EXERCISE PROMPT:
Check each line of the entries below for the word "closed", and copy the lines that have it.
● ● ● ●
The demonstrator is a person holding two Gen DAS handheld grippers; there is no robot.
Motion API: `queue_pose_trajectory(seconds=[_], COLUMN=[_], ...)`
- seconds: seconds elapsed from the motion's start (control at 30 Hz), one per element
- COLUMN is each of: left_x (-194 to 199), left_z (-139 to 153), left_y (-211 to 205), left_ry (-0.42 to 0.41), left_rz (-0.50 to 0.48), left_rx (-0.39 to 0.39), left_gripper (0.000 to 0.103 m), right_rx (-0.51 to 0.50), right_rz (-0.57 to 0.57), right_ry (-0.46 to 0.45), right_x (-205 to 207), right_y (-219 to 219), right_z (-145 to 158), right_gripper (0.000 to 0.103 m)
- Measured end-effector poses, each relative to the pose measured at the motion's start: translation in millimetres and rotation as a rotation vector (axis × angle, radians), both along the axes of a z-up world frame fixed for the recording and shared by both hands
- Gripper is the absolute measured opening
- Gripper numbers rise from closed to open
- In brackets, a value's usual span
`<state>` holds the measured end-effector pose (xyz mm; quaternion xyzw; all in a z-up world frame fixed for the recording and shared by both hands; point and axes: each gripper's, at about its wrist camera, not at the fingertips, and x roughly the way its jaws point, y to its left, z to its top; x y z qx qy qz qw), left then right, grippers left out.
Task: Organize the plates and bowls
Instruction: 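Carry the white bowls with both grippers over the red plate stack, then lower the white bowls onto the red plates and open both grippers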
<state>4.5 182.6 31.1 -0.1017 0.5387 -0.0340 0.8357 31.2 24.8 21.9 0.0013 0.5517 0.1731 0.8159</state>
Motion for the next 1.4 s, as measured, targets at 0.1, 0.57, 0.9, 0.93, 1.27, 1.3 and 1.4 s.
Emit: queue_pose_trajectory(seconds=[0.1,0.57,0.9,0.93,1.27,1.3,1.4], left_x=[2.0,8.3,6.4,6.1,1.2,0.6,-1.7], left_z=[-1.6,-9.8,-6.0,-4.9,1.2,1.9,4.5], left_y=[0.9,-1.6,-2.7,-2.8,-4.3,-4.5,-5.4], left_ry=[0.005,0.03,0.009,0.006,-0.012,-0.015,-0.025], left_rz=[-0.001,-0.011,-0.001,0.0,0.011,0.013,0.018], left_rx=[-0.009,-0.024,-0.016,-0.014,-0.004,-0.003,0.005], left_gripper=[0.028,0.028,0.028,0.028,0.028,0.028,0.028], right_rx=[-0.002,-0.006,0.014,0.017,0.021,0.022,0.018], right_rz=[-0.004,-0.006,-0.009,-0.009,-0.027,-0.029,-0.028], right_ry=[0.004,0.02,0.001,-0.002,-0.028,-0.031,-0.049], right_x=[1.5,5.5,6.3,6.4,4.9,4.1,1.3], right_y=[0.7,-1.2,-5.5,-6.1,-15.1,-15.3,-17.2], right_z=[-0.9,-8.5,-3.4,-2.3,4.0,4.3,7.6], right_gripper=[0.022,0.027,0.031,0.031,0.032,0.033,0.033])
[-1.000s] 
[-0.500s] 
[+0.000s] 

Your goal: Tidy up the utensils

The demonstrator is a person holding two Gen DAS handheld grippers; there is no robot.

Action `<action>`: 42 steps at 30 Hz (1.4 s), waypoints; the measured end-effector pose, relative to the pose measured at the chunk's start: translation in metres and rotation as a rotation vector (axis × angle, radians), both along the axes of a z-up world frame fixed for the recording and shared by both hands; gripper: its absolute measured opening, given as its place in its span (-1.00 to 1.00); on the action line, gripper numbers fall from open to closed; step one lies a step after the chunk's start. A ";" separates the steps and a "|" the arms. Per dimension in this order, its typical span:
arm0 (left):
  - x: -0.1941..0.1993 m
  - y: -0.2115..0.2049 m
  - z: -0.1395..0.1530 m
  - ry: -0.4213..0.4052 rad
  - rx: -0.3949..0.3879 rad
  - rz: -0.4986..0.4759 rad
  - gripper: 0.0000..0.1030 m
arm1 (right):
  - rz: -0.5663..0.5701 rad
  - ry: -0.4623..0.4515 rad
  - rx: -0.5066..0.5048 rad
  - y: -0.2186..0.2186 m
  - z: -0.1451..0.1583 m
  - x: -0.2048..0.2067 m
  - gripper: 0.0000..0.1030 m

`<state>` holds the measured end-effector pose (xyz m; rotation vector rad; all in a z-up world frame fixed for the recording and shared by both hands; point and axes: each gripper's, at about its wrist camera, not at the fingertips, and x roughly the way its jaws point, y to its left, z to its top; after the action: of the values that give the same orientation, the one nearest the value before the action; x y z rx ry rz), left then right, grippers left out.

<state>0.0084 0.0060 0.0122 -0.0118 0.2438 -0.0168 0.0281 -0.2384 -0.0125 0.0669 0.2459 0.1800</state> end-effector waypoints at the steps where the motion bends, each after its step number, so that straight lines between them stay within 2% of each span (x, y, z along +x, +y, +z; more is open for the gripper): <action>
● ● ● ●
EXERCISE RESULT:
- Gripper numbers rise from closed to open
Action `<action>`: 42 steps at 30 Hz (1.4 s), waypoints; the measured end-effector pose, relative to the pose measured at the chunk's start: translation in metres and rotation as a rotation vector (axis × angle, radians), both along the axes of a z-up world frame fixed for the recording and shared by both hands; gripper: its absolute measured opening, given as its place in its span (-1.00 to 1.00); on the action line, gripper numbers fall from open to closed; step one lies a step after the chunk's start. A ";" separates the steps and a "|" the arms. Per dimension in this order, its typical span:

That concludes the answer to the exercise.